→ About this task
Do not repeat pictures. Repeat exactly the lines of the listing below from its first line through the line with "Indicate the finger".

→ Records shown
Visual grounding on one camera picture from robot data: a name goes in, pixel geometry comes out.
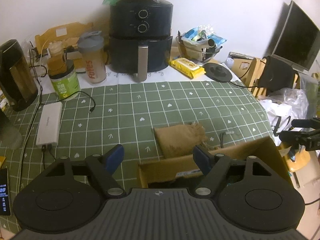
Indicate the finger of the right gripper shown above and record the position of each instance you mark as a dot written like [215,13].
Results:
[313,123]
[295,138]

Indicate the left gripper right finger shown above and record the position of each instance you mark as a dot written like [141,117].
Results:
[203,159]

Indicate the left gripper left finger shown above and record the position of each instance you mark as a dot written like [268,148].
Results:
[113,158]

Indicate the brown drawstring pouch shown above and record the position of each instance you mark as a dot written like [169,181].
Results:
[179,140]

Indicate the cardboard box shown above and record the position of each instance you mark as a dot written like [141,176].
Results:
[253,165]

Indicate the clear plastic bag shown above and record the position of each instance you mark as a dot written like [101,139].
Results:
[296,98]

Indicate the white tote bag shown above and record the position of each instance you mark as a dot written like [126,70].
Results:
[280,116]

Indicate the black bag on chair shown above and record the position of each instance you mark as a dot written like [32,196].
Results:
[276,75]

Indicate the white power bank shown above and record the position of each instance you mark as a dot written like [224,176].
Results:
[49,125]

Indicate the green grid tablecloth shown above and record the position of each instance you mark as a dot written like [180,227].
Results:
[101,117]

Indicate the computer monitor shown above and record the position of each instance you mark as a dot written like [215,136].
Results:
[298,41]

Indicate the wooden chair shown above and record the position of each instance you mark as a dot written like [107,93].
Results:
[252,76]

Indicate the green label white jar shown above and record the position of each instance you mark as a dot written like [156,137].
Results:
[65,84]

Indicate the black kettle base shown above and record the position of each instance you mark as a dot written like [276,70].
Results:
[217,72]

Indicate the yellow wet wipes pack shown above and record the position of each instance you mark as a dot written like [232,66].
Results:
[187,68]

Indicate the glass bowl with items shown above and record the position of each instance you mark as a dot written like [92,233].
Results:
[199,44]

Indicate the black smartphone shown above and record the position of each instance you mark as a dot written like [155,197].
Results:
[5,203]

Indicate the grey lid shaker bottle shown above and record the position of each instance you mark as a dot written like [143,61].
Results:
[91,47]

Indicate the black air fryer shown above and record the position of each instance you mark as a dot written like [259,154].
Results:
[140,36]

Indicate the black electric kettle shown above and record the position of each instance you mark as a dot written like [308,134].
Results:
[17,83]

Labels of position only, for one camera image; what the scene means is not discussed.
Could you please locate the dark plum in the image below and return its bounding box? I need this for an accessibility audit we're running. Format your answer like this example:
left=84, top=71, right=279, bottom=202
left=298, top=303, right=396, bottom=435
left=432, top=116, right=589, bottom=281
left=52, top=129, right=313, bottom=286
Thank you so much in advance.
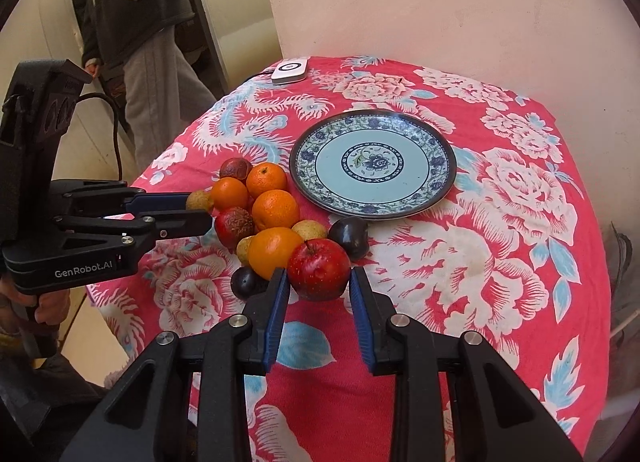
left=328, top=216, right=369, bottom=262
left=230, top=266, right=268, bottom=301

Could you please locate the red pomegranate-like fruit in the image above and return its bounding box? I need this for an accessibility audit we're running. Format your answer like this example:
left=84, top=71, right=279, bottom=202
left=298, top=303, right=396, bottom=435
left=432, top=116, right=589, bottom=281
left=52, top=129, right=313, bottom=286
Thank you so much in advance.
left=214, top=207, right=255, bottom=250

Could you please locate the small orange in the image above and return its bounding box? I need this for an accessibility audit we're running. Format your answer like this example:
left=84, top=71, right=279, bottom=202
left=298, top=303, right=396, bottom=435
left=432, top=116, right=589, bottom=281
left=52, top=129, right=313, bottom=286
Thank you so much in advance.
left=210, top=177, right=250, bottom=211

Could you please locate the red apple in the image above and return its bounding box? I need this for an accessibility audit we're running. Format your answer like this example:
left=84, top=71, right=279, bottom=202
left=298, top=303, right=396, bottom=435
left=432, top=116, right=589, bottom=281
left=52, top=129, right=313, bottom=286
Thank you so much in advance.
left=286, top=239, right=352, bottom=302

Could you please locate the tan longan small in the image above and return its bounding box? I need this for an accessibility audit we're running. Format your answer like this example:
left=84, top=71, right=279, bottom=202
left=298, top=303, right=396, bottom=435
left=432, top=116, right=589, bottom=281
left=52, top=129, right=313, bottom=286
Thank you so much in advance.
left=235, top=236, right=253, bottom=266

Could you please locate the wrinkled dark red fruit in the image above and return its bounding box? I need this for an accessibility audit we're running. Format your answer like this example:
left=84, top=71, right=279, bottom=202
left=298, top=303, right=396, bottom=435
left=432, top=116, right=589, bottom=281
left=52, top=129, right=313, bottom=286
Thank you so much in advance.
left=219, top=157, right=254, bottom=183

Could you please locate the tan longan fruit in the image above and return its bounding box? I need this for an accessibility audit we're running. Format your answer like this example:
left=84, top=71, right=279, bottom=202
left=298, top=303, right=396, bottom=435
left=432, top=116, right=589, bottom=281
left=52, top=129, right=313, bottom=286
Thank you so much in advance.
left=292, top=219, right=328, bottom=241

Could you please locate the person's left hand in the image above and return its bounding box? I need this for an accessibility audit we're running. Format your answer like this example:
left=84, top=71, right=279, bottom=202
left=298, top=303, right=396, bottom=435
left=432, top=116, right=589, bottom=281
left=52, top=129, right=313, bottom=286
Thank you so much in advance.
left=1, top=274, right=70, bottom=333

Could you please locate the blue patterned ceramic plate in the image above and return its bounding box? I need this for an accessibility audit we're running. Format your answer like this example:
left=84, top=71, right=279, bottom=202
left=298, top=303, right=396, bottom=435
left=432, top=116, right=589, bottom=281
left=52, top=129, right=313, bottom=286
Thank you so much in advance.
left=288, top=109, right=457, bottom=221

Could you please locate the red floral tablecloth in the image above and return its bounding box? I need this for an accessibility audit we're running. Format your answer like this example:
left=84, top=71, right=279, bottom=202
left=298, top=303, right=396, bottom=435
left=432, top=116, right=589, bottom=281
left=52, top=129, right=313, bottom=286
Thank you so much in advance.
left=88, top=56, right=610, bottom=450

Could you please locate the white square device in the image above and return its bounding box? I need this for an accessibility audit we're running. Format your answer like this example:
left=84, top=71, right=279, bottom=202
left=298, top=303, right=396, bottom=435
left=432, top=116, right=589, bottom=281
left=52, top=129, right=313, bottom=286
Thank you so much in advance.
left=270, top=57, right=308, bottom=84

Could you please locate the person in grey clothes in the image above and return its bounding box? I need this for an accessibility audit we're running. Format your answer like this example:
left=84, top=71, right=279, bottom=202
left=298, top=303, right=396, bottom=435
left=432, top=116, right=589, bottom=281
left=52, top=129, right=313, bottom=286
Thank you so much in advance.
left=81, top=0, right=216, bottom=169

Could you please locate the black cable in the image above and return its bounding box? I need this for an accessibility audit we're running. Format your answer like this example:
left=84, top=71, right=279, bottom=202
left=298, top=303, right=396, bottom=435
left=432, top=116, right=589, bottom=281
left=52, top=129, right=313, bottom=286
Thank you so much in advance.
left=74, top=92, right=125, bottom=183

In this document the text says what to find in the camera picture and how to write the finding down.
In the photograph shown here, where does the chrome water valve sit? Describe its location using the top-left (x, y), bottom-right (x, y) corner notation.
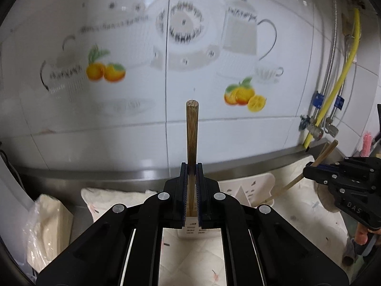
top-left (324, 117), bottom-right (338, 138)

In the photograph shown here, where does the braided steel hose right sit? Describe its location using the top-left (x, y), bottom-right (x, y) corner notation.
top-left (329, 35), bottom-right (353, 120)

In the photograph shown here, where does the braided steel hose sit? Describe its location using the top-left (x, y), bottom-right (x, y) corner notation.
top-left (315, 0), bottom-right (339, 96)
top-left (329, 35), bottom-right (353, 120)

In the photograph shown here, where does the beige plastic utensil holder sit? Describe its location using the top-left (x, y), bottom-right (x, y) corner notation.
top-left (177, 172), bottom-right (276, 240)

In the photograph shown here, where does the red handled water valve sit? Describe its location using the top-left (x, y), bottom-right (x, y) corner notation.
top-left (298, 115), bottom-right (324, 140)

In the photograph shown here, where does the right hand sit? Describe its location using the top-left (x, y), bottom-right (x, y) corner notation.
top-left (355, 223), bottom-right (380, 245)

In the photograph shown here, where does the wooden chopstick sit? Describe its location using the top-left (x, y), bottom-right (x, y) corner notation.
top-left (186, 99), bottom-right (199, 217)
top-left (312, 143), bottom-right (331, 167)
top-left (260, 139), bottom-right (338, 204)

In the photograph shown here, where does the yellow gas hose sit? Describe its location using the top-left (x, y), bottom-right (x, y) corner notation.
top-left (303, 7), bottom-right (362, 153)

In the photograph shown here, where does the cream quilted printed mat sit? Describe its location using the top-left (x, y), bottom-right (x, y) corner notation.
top-left (80, 154), bottom-right (352, 286)

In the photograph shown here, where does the braided steel hose left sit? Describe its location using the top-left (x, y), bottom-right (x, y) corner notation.
top-left (315, 0), bottom-right (339, 96)

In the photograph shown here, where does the pink brush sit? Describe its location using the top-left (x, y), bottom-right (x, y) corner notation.
top-left (360, 132), bottom-right (373, 157)

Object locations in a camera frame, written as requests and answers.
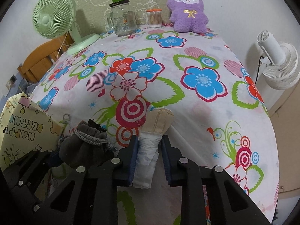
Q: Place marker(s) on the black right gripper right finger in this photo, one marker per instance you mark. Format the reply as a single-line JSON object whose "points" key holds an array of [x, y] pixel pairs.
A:
{"points": [[206, 191]]}

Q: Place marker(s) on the grey drawstring pouch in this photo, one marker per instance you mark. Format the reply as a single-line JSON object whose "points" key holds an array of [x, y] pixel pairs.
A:
{"points": [[86, 146]]}

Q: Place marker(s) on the wall power socket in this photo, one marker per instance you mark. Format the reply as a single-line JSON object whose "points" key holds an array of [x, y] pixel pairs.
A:
{"points": [[11, 82]]}

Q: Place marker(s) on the grey white plastic mailer bag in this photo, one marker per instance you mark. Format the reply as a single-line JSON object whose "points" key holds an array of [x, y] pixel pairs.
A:
{"points": [[147, 157]]}

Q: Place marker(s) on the yellow cartoon gift box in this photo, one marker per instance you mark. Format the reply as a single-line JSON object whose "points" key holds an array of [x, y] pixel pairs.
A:
{"points": [[25, 127]]}

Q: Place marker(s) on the glass mason jar mug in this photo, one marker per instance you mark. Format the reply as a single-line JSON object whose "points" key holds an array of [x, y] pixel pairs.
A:
{"points": [[121, 18]]}

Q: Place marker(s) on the white standing fan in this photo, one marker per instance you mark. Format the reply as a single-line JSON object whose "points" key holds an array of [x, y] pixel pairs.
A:
{"points": [[279, 62]]}

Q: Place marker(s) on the beige cloth item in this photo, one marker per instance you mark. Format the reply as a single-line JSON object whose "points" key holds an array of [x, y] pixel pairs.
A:
{"points": [[158, 121]]}

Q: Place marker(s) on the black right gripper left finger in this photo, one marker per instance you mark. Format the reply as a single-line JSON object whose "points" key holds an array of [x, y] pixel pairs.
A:
{"points": [[89, 196]]}

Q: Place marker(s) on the purple plush bunny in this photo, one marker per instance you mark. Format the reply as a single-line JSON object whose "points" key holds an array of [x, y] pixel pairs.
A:
{"points": [[188, 16]]}

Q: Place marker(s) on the green desk fan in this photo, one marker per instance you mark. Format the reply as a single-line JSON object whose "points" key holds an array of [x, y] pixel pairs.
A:
{"points": [[54, 18]]}

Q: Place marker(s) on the wooden bed headboard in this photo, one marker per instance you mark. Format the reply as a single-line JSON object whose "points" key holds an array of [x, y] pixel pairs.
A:
{"points": [[43, 58]]}

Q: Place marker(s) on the cotton swab jar orange lid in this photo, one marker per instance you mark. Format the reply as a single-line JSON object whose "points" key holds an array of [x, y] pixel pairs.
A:
{"points": [[154, 18]]}

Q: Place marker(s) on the floral tablecloth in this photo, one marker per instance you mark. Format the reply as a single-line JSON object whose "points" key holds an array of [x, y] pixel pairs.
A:
{"points": [[220, 117]]}

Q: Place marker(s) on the green cartoon board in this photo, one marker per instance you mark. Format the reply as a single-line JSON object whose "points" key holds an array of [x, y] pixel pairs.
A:
{"points": [[91, 15]]}

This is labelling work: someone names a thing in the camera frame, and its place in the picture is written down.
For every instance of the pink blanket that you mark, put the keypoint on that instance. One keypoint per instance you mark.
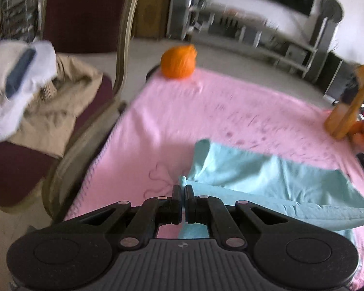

→ Exercise solution
Visual grounding on one camera picture from robot data: a name goes in, pixel geometry comes out.
Indicate the finger of the right gripper shown above and record the position of each instance you mark as a dot written like [215,13].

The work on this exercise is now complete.